:: ASSIGNED TASK ::
Below is some data. Retype exactly the lines starting at the one with "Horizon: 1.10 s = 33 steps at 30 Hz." and ending at the one with "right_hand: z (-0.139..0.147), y".

:: SUPPLIED MATERIAL ::
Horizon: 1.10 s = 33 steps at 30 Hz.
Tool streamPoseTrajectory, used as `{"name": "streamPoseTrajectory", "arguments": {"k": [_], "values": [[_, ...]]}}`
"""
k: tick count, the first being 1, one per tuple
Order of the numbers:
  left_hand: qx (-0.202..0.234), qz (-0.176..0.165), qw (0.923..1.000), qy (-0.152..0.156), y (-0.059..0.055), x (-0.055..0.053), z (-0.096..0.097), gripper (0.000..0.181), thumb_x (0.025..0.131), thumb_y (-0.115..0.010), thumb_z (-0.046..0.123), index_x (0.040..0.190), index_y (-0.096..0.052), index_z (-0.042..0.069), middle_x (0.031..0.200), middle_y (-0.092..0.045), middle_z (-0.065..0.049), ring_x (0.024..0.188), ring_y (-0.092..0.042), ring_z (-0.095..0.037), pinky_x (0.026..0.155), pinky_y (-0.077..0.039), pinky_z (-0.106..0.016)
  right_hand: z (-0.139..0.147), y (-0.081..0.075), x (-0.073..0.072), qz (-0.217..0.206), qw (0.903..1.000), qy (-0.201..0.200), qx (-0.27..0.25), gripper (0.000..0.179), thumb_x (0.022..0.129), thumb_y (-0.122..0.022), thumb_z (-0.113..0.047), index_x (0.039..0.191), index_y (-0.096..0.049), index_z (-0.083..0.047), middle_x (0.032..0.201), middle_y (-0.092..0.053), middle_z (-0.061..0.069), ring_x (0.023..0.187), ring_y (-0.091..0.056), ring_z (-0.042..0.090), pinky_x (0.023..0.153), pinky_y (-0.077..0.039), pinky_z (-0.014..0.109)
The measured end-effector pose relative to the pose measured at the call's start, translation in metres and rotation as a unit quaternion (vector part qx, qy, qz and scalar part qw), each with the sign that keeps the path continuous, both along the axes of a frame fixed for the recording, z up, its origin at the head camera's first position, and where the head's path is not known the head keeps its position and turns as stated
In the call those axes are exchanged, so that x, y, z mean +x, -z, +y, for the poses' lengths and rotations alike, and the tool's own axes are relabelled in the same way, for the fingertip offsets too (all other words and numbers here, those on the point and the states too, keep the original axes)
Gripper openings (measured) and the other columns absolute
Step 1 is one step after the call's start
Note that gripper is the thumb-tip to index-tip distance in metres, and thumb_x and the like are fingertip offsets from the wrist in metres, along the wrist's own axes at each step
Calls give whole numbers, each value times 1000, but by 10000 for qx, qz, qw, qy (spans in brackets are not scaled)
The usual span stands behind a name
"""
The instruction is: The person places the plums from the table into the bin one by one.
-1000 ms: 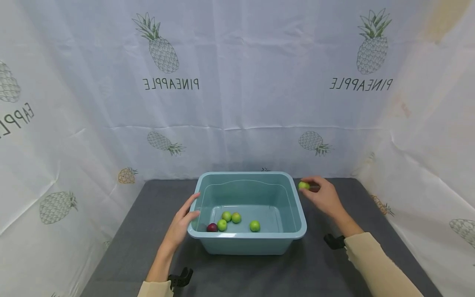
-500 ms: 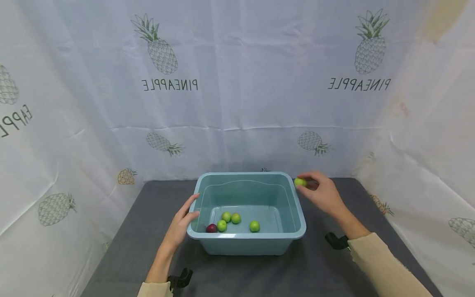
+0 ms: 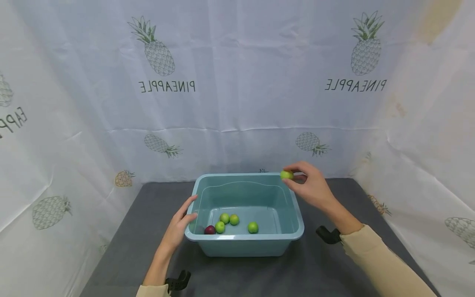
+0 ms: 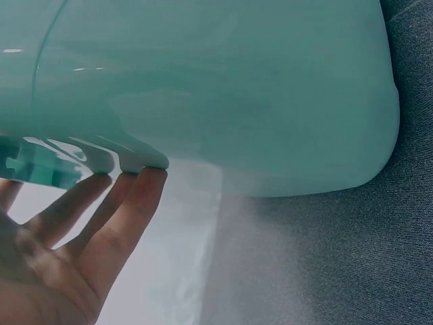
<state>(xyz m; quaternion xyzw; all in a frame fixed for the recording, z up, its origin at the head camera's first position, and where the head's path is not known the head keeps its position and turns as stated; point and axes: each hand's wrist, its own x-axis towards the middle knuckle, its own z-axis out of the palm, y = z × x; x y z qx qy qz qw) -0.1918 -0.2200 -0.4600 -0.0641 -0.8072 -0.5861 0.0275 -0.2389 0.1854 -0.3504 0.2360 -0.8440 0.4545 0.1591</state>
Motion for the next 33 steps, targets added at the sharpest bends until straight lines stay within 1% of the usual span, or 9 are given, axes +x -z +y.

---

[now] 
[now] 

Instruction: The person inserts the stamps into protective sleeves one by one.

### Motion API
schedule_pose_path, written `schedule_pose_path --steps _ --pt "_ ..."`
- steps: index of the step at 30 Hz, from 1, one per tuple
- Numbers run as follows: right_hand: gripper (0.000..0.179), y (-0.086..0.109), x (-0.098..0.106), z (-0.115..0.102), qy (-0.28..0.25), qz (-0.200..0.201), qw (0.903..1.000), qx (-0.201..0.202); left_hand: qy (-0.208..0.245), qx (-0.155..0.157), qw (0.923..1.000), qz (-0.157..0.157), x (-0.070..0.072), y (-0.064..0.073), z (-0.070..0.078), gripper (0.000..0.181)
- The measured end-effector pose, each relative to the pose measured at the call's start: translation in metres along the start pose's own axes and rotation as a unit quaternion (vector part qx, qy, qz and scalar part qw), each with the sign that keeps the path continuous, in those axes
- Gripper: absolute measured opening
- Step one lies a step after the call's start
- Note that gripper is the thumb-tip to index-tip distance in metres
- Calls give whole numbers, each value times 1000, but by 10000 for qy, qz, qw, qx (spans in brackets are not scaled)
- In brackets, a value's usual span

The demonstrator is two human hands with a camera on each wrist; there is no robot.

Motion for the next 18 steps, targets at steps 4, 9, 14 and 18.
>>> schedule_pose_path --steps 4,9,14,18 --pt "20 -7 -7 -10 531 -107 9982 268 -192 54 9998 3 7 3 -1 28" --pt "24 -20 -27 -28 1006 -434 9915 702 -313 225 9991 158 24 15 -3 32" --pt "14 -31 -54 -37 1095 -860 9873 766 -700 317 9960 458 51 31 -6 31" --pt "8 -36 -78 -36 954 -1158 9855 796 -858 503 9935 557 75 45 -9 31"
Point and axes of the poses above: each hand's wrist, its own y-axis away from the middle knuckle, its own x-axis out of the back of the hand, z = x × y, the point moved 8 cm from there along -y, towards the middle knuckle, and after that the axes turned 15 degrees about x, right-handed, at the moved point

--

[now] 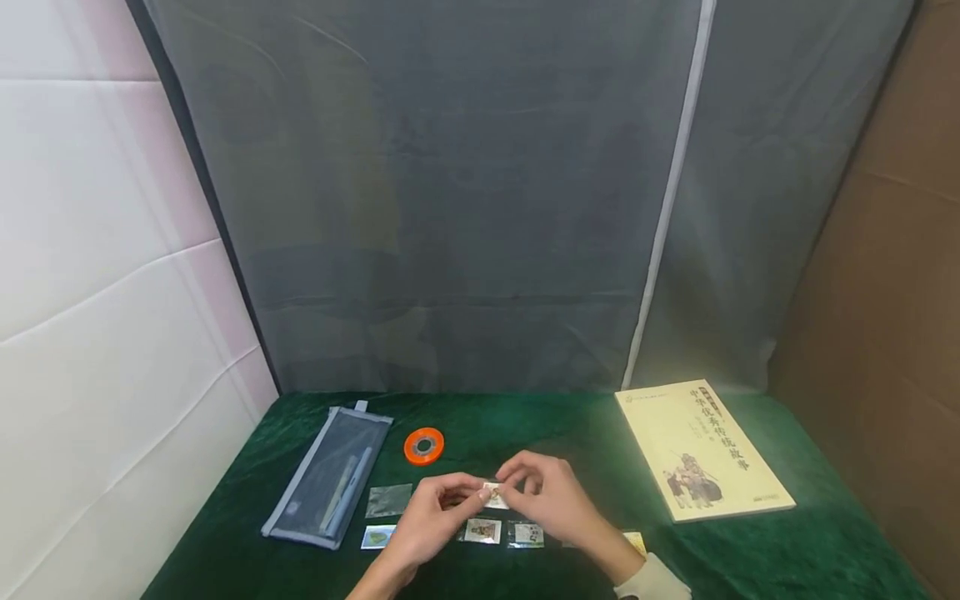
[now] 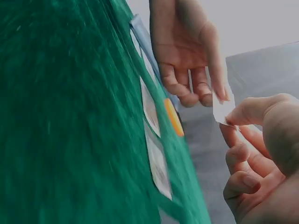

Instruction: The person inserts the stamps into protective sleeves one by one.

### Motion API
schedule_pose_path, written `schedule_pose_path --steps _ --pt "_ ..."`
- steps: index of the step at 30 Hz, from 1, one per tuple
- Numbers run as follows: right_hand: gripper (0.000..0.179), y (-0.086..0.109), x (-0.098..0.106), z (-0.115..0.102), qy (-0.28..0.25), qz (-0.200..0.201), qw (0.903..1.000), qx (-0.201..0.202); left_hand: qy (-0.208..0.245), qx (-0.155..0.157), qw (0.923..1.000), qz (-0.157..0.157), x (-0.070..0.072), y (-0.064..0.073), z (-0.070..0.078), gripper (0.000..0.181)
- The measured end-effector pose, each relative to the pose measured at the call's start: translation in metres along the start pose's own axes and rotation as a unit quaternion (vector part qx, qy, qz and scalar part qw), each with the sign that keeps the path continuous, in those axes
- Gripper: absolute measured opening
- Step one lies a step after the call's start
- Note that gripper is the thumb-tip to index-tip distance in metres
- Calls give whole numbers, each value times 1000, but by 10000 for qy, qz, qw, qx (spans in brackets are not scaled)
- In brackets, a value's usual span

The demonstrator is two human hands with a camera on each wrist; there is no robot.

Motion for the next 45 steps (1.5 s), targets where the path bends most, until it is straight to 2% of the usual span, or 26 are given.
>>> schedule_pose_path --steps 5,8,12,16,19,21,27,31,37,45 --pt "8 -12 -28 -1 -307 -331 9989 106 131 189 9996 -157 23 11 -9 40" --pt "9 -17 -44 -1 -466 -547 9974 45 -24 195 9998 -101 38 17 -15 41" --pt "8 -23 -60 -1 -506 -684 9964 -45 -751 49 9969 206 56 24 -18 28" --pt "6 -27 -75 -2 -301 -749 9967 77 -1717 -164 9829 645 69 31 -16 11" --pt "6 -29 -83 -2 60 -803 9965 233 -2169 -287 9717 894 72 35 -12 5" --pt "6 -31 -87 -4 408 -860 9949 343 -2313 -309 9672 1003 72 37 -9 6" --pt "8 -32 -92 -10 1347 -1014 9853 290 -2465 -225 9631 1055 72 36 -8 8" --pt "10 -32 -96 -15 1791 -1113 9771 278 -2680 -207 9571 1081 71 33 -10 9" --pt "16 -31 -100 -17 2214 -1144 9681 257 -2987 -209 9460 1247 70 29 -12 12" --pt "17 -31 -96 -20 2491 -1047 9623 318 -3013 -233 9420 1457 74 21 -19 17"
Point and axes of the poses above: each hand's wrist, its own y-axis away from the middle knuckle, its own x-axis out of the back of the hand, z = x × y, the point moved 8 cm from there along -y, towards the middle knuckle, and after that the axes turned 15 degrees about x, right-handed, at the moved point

:: RESPONSE TO THE TASK ::
Horizon: 1.10 s = 33 steps at 30 Hz.
Tool streamPoseTrajectory, used as `{"name": "streamPoseTrajectory", "arguments": {"k": [_], "values": [[_, ...]]}}`
"""
k: tick count, the first being 1, one per tuple
Order of the numbers:
  left_hand: qx (-0.202..0.234), qz (-0.176..0.165), qw (0.923..1.000), qy (-0.152..0.156), y (-0.059..0.055), x (-0.055..0.053), z (-0.096..0.097), gripper (0.000..0.181), thumb_x (0.025..0.131), thumb_y (-0.115..0.010), thumb_z (-0.046..0.123), index_x (0.040..0.190), index_y (-0.096..0.052), index_z (-0.042..0.069), middle_x (0.031..0.200), middle_y (-0.092..0.045), middle_z (-0.065..0.049), ring_x (0.024..0.188), ring_y (-0.092..0.042), ring_z (-0.095..0.037), pinky_x (0.026..0.155), pinky_y (-0.077..0.039), pinky_z (-0.106..0.016)
  right_hand: z (-0.139..0.147), y (-0.081..0.075), x (-0.073..0.072), qz (-0.217..0.206), qw (0.903..1.000), qy (-0.201..0.200), qx (-0.27..0.25), gripper (0.000..0.179), thumb_x (0.022..0.129), thumb_y (-0.122..0.022), thumb_z (-0.113..0.047), index_x (0.039..0.191), index_y (-0.096..0.049), index_z (-0.083..0.047), middle_x (0.032..0.201), middle_y (-0.092..0.053), middle_z (-0.061..0.069), ring_x (0.023..0.187), ring_y (-0.091..0.056), ring_z (-0.042..0.090), pinky_x (0.023..0.153), pinky_y (-0.077..0.039), pinky_z (-0.014..0.109)

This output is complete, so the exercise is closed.